◆ TASK PROMPT: Your answer should be the lines below from the one holding "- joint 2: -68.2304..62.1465" through the one holding "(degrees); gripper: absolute", copied exactly and with nothing else.

Items from a dataset:
☆ ☆ ☆

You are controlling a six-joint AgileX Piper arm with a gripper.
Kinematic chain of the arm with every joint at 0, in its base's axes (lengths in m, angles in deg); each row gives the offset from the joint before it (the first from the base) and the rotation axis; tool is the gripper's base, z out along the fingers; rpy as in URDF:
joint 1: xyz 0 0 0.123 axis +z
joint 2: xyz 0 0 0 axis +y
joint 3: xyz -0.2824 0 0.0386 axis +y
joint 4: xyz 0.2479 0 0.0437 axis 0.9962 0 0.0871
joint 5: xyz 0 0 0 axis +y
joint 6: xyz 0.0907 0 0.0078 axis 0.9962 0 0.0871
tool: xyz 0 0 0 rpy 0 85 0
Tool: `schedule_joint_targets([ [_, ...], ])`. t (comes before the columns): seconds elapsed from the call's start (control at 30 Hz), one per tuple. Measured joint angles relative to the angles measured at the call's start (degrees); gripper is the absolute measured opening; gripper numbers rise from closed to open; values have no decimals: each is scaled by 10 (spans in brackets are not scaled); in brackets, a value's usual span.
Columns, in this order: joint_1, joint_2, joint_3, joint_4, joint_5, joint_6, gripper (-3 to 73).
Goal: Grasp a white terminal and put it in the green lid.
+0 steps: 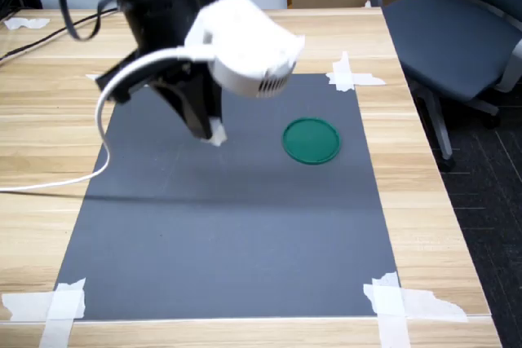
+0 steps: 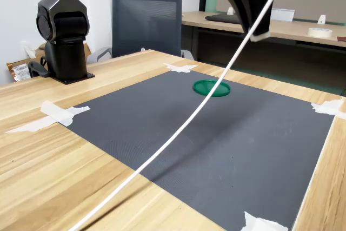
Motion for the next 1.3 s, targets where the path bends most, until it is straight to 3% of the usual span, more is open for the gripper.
schedule_joint_targets([
  [0.2,2,-36,35,26,14,-16,76],
  [0.37,34,-66,128,-10,-9,-23,76],
  [0.63,100,-100,240,-28,-73,-13,76],
  [0.93,200,-103,256,-55,-87,57,76],
  [1.3,263,-99,257,-66,-90,70,76],
])
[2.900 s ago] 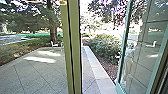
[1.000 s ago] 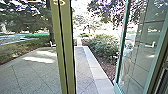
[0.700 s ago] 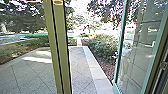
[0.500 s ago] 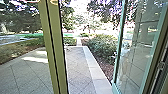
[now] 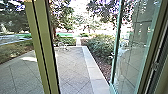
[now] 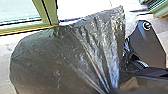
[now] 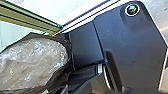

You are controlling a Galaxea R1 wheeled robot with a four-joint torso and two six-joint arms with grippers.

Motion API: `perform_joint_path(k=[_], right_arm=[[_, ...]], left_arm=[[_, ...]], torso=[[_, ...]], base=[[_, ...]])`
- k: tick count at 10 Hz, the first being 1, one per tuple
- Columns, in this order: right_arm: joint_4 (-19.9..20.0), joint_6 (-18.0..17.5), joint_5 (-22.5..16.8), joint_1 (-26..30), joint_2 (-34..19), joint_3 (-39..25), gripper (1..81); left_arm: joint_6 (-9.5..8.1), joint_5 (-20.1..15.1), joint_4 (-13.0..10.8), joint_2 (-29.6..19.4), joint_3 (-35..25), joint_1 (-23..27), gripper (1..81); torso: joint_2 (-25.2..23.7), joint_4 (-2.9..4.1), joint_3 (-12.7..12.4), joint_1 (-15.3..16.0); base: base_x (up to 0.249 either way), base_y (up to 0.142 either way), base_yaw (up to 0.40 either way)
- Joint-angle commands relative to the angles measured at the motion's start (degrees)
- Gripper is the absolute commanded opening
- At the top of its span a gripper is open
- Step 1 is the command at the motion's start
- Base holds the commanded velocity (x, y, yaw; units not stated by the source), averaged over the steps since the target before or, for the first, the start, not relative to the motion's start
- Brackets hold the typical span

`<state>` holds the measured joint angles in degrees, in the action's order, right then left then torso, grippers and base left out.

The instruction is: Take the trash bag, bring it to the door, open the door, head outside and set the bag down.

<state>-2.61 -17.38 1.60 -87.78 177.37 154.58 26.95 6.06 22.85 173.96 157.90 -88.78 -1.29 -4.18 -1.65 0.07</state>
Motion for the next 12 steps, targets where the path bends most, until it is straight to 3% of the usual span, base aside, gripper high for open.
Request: perform_joint_path(k=[1, 12], right_arm=[[-0.29, 0.16, -2.39, 3.18, 0.55, -0.60, 81.1], [-0.20, 0.16, -2.30, 3.00, 0.55, -0.43, 81.1]], left_arm=[[0.29, -2.98, -0.61, -0.10, -0.05, 3.22, 1.0], [0.29, -2.98, -0.61, -0.01, -0.05, 3.22, 1.0]], torso=[[0.00, 0.00, 0.00, 0.00], [0.00, 0.00, 0.00, 0.00]], base=[[0.000, -0.137, 0.000], [0.000, -0.133, 0.000]])
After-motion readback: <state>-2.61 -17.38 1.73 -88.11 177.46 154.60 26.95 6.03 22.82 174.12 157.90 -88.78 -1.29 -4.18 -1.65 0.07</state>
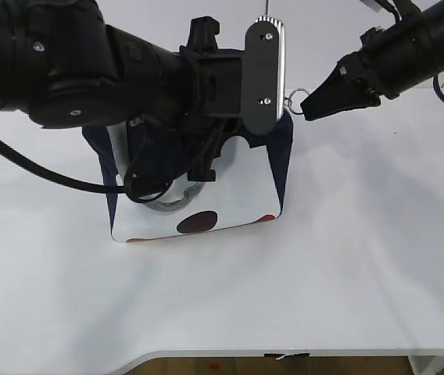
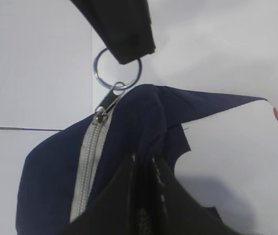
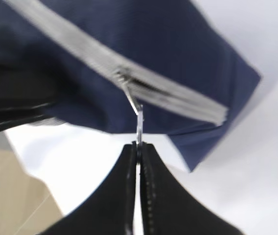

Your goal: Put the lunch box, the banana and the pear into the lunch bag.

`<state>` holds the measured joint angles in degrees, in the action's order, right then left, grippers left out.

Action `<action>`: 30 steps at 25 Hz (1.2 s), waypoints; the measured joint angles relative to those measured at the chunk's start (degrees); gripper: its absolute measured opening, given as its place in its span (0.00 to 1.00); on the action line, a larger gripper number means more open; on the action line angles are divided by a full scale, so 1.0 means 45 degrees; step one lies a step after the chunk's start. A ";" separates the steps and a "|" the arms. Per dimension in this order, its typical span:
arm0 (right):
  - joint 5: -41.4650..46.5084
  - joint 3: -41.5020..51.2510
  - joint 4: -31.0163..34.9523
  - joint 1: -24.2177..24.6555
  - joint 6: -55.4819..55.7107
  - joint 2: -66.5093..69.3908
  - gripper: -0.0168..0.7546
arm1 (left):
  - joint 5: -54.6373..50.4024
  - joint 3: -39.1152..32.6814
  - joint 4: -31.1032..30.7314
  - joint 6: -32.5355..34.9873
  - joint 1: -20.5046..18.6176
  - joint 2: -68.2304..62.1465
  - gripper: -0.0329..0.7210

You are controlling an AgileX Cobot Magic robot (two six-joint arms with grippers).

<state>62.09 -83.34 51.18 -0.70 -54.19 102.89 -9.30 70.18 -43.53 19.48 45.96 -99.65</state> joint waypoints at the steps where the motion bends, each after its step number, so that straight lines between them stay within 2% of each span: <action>1: -0.0250 0.0000 -0.0087 0.0000 0.0000 0.0000 0.03 | 0.0000 0.0000 0.0032 0.0000 0.0000 0.0000 0.07; 11: -0.1557 0.0000 -0.1543 0.0000 0.0803 0.0000 0.03 | -0.0005 0.0000 0.0096 0.0000 0.0000 0.0000 0.07; 24: -0.1987 0.0000 -0.3273 0.0000 0.1953 0.0504 0.03 | -0.0419 0.0000 0.0192 0.0000 0.0000 0.0345 0.07; 30: -0.2060 0.0000 -0.3569 -0.0045 0.2215 0.0703 0.03 | -0.0651 0.0000 0.0243 0.0000 0.0000 0.0569 0.07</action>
<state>52.82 -83.34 35.12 -0.91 -44.22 106.05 -12.23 70.18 -42.44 19.48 45.96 -97.09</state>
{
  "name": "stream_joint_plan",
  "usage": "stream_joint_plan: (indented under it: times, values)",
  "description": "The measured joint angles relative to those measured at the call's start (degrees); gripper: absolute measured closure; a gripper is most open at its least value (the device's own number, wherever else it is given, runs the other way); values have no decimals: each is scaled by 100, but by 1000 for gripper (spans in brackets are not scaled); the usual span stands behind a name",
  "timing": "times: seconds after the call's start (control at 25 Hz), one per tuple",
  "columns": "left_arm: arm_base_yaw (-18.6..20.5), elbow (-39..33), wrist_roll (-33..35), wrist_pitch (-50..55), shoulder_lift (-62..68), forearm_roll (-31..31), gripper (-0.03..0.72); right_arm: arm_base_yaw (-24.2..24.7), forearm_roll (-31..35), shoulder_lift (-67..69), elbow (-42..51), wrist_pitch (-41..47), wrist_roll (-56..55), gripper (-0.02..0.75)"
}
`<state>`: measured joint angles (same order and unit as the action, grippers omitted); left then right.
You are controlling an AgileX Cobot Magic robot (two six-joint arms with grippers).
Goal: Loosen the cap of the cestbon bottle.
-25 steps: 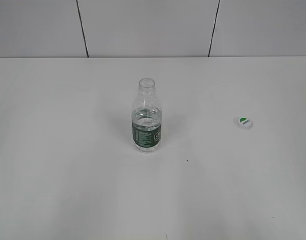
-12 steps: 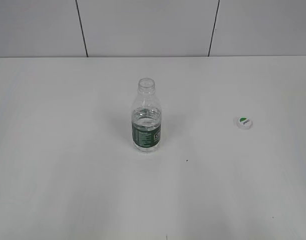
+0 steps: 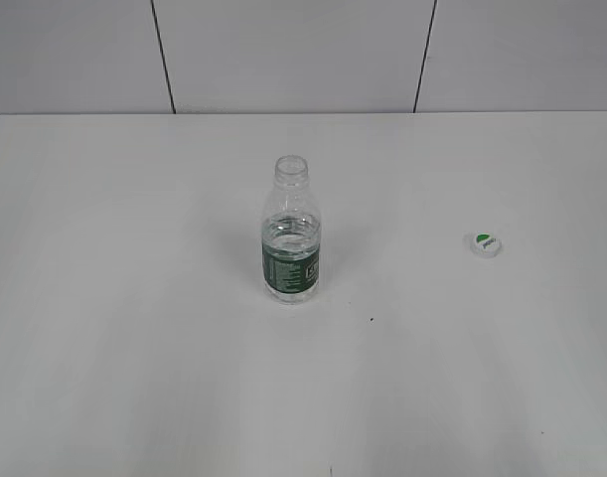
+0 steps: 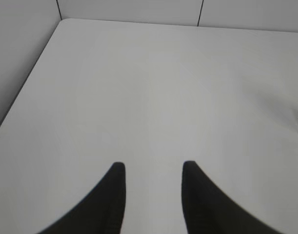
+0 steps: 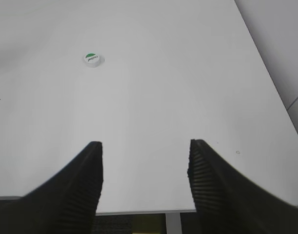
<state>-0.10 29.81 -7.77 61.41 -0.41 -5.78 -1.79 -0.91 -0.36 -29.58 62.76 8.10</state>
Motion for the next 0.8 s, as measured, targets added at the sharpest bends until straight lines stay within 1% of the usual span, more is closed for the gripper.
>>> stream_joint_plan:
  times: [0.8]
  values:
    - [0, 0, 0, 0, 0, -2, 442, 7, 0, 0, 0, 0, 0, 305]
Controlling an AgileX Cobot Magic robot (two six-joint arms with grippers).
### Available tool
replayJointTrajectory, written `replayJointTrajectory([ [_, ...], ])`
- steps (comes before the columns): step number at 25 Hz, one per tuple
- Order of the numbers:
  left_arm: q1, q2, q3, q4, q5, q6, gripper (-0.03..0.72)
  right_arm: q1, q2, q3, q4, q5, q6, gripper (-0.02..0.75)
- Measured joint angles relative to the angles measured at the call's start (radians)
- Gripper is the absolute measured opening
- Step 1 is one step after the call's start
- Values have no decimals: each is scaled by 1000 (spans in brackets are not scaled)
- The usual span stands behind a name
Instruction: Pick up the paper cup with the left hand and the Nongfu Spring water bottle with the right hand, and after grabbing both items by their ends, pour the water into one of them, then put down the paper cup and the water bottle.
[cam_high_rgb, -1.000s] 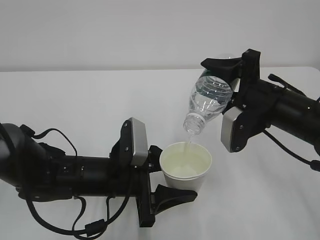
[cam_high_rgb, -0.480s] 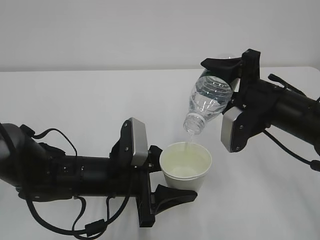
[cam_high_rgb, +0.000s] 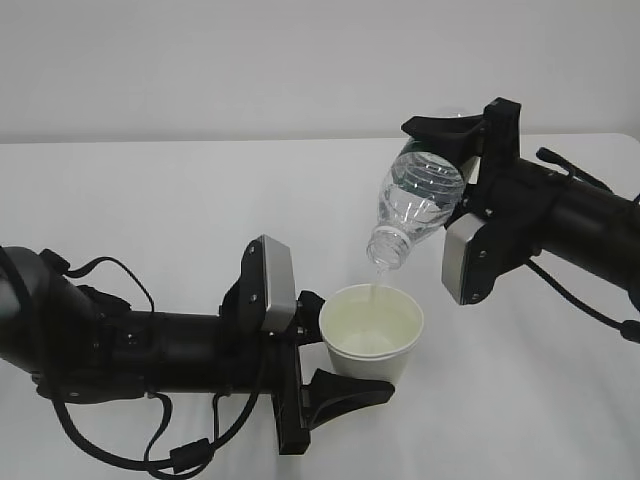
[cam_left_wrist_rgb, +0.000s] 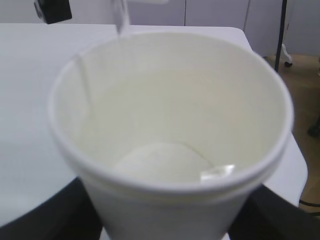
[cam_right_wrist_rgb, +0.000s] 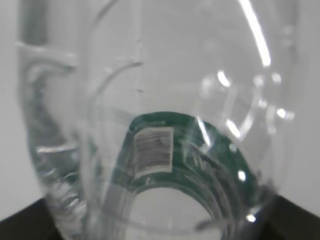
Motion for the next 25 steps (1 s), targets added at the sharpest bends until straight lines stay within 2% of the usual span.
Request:
replayJointTrajectory([
  [25, 0, 0, 0, 0, 0, 0, 477, 0, 0, -2, 0, 0, 217, 491],
])
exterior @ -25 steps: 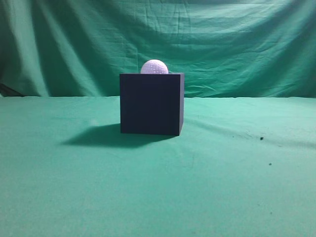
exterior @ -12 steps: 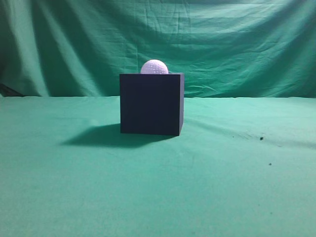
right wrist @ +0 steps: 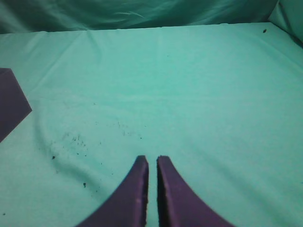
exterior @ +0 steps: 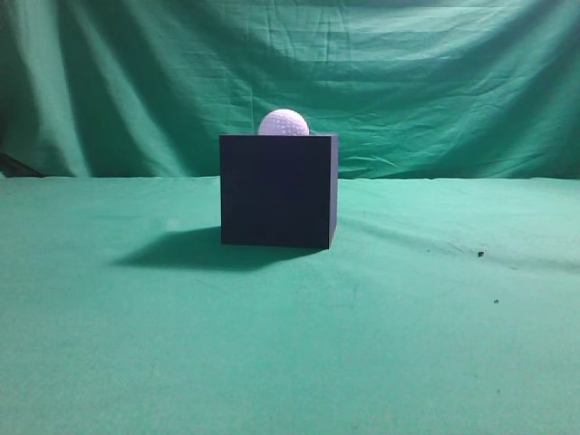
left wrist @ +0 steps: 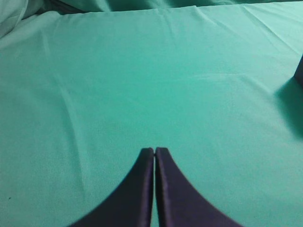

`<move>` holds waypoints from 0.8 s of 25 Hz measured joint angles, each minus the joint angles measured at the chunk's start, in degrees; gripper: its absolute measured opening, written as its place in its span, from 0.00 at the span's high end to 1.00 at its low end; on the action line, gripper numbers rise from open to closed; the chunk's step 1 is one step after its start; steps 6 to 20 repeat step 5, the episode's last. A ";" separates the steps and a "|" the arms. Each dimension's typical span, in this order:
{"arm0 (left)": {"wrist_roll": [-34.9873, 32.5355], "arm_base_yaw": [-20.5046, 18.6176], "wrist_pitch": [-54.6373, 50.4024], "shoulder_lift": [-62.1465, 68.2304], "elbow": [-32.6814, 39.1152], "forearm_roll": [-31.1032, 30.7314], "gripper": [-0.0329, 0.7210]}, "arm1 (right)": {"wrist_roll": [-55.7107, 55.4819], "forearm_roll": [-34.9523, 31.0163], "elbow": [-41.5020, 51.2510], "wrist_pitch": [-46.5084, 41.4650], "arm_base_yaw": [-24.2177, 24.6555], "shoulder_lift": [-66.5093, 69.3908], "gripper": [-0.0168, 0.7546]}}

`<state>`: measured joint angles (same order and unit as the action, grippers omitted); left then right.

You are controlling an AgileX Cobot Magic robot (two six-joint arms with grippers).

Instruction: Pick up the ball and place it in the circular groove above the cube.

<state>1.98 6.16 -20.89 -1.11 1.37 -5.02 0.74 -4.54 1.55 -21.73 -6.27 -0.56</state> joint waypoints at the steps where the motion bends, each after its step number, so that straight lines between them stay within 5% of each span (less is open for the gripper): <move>1: 0.00 0.00 0.00 0.00 0.00 0.00 0.96 | 0.00 0.00 0.00 0.00 0.00 0.00 0.91; 20: 0.00 0.00 0.00 0.00 0.00 0.00 0.96 | 0.00 0.00 0.00 0.00 0.00 0.00 0.91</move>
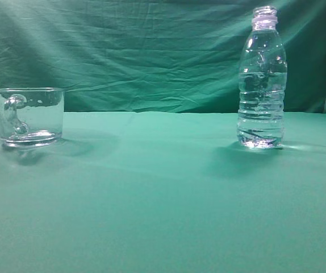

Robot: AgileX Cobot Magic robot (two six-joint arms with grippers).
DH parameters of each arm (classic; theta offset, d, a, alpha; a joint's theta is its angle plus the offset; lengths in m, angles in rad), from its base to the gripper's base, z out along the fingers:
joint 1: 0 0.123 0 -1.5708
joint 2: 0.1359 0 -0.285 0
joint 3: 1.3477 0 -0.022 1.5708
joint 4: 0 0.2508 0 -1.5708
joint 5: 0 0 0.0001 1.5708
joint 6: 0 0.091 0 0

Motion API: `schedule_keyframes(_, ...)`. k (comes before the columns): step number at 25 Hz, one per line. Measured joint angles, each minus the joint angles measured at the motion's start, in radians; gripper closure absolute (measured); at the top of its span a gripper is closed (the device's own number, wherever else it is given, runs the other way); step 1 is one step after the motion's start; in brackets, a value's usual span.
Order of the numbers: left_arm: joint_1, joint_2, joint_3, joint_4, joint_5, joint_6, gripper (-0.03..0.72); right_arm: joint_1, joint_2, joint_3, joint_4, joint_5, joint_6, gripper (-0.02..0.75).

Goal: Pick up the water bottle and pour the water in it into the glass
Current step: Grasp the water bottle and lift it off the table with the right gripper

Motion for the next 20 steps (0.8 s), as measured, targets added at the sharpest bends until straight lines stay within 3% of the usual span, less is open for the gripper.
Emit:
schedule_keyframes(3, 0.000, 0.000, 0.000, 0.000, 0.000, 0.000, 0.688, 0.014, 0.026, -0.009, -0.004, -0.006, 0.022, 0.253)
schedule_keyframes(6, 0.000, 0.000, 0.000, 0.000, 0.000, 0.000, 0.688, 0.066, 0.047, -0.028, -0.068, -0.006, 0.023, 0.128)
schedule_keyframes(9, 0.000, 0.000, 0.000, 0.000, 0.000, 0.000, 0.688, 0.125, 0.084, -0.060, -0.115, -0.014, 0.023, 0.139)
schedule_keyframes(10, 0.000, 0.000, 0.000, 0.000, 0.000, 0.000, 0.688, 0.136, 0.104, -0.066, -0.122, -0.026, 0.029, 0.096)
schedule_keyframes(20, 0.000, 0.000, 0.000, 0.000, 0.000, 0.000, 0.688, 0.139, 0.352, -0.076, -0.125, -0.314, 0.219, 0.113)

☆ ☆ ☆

◆ RESPONSE BELOW:
  - joint 2: -68.2304..62.1465
  - gripper: -0.0329..0.7210

You are controlling an AgileX Cobot Magic robot (two six-joint arms with grippers).

<state>62.09 -83.34 51.18 -0.70 -54.19 102.89 -9.30 70.18 -43.53 19.48 45.96 -99.65</state> joint waypoints at the steps where the motion bends, each after its step number, so that straight lines between them stay within 2% of each span: <action>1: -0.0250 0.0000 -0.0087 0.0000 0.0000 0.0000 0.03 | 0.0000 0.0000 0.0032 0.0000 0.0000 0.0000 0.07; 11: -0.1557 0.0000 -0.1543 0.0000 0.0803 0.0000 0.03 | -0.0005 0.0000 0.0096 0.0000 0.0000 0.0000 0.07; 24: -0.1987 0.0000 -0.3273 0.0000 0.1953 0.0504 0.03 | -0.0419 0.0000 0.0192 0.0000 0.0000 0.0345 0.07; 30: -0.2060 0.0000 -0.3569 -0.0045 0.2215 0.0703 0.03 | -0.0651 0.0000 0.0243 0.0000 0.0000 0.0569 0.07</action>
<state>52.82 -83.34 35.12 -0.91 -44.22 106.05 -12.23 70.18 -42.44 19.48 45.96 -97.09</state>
{
  "name": "stream_joint_plan",
  "usage": "stream_joint_plan: (indented under it: times, values)",
  "description": "The measured joint angles relative to those measured at the call's start (degrees); gripper: absolute measured closure; a gripper is most open at its least value (the device's own number, wherever else it is given, runs the other way); values have no decimals: each is scaled by 100, but by 1000 for gripper (spans in brackets are not scaled); the usual span stands behind a name",

For this exercise, nothing further remains.